Put all these ingredients together, shake well and bake for 20 minutes on medium and depending on the reactions, you could have stress present. This stress arises because we humans react to these thoughts with emotions and feelings and when these reactions include fear, anxiety, worry, etc., we get stressed.

There are some philosophies which say that if you stop having those thoughts, you stop having reactions to them.  I like that idea, except… turning off your thoughts or changing them around can take a lot of willpower and effort. Here’s where I make a confession – I’m lazy. So lazy, in fact, that I don’t want to spend all that time stressing myself about making those thoughts go away. I am a big fan of meditation, but for most people it seems to take a long time to reach that point where you are able to watch your thoughts all the time. Most of the rest of us seem stuck with having some delay between the thought arising, reacting and then entering observer mode.
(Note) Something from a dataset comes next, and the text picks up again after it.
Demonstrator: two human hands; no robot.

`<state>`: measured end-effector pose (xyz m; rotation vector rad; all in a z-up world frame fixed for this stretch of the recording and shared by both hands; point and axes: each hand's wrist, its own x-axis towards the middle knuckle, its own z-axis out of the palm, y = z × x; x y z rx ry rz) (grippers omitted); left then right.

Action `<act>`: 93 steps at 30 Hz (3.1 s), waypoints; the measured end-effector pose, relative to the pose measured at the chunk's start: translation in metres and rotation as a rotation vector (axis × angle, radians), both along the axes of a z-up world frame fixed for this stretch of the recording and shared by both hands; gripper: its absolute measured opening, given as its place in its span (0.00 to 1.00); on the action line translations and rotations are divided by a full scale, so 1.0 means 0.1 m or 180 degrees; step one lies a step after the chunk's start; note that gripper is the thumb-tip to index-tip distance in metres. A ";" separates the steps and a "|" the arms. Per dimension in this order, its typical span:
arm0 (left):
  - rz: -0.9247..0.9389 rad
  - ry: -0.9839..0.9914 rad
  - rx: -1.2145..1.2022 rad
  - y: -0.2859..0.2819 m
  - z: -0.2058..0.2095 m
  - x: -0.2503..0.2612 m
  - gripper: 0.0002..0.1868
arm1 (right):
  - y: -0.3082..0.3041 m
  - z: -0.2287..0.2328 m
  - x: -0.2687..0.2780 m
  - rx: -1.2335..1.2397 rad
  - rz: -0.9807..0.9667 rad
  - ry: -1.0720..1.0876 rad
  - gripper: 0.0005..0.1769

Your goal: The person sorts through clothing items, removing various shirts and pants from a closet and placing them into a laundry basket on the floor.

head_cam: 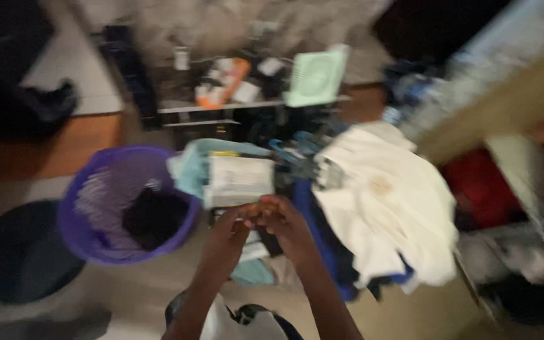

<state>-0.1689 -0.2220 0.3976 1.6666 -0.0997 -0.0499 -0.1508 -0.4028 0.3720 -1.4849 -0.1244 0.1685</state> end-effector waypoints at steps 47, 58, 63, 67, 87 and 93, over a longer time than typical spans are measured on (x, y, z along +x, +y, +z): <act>-0.4361 0.0138 0.0163 -8.56 0.64 -0.13 0.18 | -7.69 0.57 -3.77 0.0098 -0.5624 0.1115 0.23; -0.4190 0.0606 0.0020 -10.43 0.55 -0.13 0.19 | -9.71 -0.63 -3.67 0.0384 -0.5465 0.1825 0.27; -0.4093 0.0670 -0.0117 -11.29 0.62 -0.20 0.19 | -11.27 -1.72 -3.72 0.0629 -0.5624 0.2005 0.34; -0.4203 0.0193 -0.0202 -11.92 0.78 -0.19 0.19 | -12.29 -2.00 -3.65 0.0279 -0.5827 0.2086 0.33; -0.4000 0.0987 0.0297 -12.62 0.76 -0.45 0.19 | -14.00 -2.63 -3.35 0.0673 -0.5779 0.2647 0.22; -0.4209 0.1431 0.0432 -12.76 0.36 -0.61 0.22 | -13.95 -2.40 -3.30 -0.0324 -0.5705 0.2928 0.18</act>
I keep working at it, but maybe there are other options available for the here and now.

There are what I call mental systems such as NLP (Neuro Linguistic Programming) in which thoughts that can trigger emotional responses are constantly “re-framed” into something benign, basically by changing your perspective on them. This approach works some of the time, but often I suspect it requires another fairly hefty investment of energy, as one has to figure out a better way to look at things while emotions are flaring up.
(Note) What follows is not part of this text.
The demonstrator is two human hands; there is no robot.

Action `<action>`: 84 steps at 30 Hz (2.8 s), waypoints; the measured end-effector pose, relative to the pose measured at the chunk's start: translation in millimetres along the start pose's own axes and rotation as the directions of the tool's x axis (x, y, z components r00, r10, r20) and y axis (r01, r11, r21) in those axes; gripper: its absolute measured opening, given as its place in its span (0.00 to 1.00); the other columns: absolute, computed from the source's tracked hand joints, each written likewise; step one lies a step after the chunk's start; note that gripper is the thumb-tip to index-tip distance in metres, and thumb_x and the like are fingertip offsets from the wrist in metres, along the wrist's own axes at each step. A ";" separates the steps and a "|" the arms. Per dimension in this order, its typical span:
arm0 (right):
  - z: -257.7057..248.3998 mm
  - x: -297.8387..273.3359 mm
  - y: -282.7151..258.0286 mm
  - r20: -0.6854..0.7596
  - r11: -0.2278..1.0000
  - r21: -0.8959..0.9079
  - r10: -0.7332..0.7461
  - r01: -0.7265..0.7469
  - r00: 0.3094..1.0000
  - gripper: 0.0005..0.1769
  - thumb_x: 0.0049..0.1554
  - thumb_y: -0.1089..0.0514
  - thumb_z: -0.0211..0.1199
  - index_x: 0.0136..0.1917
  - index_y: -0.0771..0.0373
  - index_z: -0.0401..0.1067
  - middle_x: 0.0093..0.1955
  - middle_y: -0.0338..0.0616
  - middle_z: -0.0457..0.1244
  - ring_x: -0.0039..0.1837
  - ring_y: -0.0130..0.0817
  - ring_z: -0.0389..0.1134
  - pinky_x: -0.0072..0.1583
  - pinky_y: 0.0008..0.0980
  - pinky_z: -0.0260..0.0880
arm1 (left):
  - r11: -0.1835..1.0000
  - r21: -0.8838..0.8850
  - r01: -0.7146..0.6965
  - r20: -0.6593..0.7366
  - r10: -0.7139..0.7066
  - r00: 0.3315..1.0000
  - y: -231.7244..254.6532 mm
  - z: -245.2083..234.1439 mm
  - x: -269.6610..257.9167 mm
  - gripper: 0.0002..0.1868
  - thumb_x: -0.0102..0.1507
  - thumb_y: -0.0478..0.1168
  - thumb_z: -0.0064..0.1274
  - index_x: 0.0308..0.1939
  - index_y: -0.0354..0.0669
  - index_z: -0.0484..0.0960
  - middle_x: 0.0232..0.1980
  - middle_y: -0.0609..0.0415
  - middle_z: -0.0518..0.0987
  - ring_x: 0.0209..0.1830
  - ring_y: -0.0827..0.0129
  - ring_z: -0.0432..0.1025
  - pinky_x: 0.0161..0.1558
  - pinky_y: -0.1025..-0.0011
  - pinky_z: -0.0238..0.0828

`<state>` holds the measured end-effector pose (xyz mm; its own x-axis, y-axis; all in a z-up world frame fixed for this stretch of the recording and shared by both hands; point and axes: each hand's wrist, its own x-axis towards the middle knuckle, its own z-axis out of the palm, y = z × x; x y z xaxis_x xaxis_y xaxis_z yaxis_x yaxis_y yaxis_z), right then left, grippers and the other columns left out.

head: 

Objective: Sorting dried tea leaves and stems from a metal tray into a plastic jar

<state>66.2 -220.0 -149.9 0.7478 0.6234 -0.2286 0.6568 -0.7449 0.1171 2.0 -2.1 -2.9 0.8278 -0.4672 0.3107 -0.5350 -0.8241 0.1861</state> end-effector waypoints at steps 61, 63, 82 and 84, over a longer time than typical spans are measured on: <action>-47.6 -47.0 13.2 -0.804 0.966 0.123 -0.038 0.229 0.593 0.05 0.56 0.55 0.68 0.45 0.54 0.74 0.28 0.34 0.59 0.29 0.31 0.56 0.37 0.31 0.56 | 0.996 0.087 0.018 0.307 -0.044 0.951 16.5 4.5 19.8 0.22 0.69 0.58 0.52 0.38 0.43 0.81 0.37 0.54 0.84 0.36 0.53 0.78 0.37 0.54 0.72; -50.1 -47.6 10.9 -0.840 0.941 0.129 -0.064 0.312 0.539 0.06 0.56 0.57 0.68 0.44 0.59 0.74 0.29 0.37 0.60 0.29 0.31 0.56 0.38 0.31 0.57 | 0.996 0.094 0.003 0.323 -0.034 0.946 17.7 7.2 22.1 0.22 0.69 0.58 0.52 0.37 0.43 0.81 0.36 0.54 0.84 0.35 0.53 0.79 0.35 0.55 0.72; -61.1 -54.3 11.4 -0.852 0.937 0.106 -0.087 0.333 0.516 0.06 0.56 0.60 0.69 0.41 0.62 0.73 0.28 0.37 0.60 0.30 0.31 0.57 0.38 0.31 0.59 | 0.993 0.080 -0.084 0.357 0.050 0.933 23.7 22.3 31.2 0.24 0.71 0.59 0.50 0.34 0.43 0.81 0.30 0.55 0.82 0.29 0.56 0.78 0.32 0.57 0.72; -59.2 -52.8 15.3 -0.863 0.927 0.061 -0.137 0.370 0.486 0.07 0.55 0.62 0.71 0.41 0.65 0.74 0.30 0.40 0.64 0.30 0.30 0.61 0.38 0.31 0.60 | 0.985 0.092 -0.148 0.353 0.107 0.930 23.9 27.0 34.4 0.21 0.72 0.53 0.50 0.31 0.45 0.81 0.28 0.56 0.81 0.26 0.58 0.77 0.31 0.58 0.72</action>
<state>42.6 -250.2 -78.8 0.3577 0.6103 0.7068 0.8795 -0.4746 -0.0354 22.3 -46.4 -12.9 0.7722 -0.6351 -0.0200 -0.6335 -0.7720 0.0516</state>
The fact remains that our feelings can pop up quickly after we have a thought and once those feelings are engaged, it becomes harder to think straight. That is because when we get emotionally excited, particularly by thoughts that trigger a fear/anxiety response, our bodies switch over to fight or flight response circuits and blood is diverted from the rational part of our brain to the more survival oriented parts. In other words, your logic circuits are being starved of blood just when you want them to figure out a better way to perceive the thoughts that are running around getting you all worked up.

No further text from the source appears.